## Required action
Copy exactly, please, the lines of the data from its start through the line containing "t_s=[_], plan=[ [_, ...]".

## Data to use
***

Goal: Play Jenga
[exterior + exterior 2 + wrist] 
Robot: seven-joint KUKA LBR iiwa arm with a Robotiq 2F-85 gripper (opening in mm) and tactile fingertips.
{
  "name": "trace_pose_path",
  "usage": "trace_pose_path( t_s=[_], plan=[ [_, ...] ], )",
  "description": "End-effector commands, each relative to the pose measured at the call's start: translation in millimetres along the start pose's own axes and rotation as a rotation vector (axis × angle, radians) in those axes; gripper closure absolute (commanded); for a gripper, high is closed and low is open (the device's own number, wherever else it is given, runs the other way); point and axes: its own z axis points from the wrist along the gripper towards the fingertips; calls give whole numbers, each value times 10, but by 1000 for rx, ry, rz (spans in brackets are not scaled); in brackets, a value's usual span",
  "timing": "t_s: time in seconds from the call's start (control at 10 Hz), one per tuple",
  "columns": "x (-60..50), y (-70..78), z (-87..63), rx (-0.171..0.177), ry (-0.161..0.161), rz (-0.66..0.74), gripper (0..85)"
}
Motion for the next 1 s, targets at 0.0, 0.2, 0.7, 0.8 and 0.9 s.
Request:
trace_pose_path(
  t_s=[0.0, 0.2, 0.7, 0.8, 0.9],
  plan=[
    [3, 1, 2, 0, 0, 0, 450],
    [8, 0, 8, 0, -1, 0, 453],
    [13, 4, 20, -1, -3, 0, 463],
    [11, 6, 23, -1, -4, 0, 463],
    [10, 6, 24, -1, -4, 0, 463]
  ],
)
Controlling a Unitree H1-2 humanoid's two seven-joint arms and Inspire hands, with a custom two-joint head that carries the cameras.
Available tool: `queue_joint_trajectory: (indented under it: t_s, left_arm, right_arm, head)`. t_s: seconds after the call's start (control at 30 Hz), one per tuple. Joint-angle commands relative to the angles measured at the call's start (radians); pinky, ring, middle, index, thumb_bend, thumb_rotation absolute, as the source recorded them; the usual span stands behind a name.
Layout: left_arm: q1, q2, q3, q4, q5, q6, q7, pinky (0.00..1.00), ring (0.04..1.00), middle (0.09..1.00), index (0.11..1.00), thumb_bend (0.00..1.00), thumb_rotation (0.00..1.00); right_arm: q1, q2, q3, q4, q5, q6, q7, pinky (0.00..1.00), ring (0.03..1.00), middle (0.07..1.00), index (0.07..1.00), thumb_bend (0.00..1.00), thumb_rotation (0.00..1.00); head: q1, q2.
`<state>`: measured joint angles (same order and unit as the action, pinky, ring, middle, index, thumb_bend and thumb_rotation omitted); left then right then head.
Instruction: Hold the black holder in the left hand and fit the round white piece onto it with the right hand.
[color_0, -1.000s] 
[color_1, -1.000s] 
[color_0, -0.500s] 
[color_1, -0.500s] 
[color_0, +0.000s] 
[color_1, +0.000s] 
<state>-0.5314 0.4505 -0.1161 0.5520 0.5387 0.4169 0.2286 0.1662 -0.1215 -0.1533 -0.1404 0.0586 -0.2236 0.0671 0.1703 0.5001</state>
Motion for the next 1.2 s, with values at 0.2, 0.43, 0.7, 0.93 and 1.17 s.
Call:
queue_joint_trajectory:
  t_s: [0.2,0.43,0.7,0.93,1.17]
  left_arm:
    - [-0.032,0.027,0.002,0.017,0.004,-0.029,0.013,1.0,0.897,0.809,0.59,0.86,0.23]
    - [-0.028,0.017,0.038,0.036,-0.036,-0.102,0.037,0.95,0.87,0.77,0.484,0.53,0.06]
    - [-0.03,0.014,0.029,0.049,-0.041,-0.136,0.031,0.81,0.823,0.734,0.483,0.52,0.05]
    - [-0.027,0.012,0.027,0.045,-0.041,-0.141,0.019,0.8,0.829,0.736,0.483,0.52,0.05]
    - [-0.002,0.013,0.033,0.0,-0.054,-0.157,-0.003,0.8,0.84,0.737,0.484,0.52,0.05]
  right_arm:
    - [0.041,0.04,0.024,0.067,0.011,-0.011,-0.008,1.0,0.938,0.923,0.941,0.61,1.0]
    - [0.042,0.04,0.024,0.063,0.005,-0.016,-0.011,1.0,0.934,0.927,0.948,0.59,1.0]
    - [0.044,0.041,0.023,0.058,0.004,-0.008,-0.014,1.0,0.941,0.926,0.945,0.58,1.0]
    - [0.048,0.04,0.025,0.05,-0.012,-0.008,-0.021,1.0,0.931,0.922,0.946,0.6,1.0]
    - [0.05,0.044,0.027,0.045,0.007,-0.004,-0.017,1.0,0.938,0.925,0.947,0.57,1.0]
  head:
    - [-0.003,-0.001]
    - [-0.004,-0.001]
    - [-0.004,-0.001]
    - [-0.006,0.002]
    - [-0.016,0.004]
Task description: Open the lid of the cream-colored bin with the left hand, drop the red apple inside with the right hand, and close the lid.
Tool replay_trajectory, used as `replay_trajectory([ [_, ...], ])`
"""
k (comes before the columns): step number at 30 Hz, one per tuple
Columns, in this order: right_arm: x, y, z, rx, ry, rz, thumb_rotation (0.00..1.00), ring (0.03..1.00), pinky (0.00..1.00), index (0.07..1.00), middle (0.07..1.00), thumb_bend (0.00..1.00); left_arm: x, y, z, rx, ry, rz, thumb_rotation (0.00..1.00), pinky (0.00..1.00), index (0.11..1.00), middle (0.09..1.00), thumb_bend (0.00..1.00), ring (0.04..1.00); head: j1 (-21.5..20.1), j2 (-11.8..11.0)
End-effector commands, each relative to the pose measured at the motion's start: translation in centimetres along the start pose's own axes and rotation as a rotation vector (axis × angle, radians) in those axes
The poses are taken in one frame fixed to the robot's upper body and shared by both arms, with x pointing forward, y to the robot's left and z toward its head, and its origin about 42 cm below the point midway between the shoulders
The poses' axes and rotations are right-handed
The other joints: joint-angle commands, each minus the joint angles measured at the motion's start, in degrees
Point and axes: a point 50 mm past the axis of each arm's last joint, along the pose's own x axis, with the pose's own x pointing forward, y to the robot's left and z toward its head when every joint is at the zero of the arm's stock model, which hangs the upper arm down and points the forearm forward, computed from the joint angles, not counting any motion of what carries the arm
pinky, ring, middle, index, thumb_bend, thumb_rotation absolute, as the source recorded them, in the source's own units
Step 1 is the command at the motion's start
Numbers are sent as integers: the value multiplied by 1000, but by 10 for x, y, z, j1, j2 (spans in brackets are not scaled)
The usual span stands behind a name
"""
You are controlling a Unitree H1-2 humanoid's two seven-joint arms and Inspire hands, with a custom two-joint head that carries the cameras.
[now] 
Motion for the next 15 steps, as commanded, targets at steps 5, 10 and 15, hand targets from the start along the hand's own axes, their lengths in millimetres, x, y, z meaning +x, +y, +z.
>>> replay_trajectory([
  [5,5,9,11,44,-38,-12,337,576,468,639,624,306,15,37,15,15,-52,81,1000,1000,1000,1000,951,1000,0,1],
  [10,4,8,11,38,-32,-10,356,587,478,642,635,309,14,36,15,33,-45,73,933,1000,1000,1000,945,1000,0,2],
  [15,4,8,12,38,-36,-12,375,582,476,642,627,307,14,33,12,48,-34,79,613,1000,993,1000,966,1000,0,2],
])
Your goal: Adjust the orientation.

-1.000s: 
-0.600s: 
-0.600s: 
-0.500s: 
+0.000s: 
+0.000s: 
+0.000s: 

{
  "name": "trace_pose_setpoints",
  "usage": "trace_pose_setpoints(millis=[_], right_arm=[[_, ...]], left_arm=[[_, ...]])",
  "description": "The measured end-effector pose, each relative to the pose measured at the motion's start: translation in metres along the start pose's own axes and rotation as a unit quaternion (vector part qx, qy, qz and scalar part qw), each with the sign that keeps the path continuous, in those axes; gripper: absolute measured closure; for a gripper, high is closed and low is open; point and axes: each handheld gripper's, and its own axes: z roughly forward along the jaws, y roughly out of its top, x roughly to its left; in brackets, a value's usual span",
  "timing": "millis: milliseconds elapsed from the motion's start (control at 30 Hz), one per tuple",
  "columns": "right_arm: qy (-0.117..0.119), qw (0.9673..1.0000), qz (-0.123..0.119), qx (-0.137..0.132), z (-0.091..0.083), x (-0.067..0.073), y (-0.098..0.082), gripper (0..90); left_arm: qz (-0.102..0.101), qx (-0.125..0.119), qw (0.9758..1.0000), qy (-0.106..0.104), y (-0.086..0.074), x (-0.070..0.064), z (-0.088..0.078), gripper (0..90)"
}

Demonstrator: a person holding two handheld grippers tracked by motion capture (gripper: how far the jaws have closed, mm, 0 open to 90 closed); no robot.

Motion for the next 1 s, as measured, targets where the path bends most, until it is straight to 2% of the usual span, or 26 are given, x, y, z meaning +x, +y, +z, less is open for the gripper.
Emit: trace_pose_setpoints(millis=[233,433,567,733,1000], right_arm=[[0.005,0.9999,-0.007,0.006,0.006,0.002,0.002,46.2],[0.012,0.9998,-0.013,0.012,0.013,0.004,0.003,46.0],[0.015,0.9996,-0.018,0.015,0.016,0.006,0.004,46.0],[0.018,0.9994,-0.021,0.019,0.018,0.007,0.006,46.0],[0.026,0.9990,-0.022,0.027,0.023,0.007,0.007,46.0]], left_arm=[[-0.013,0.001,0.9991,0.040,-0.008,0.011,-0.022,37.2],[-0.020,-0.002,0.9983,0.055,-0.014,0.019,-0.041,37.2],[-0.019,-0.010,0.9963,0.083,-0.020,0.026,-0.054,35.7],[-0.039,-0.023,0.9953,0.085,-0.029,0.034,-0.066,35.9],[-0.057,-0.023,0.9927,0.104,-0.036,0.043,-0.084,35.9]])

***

## Exercise result
Goal: Play Jenga
[exterior + exterior 2 + wrist] 
Robot: seven-joint KUKA LBR iiwa arm with a Robotiq 2F-85 gripper (opening in mm) and tactile fingertips.
{
  "name": "trace_pose_path",
  "usage": "trace_pose_path( t_s=[_], plan=[ [_, ...] ], )",

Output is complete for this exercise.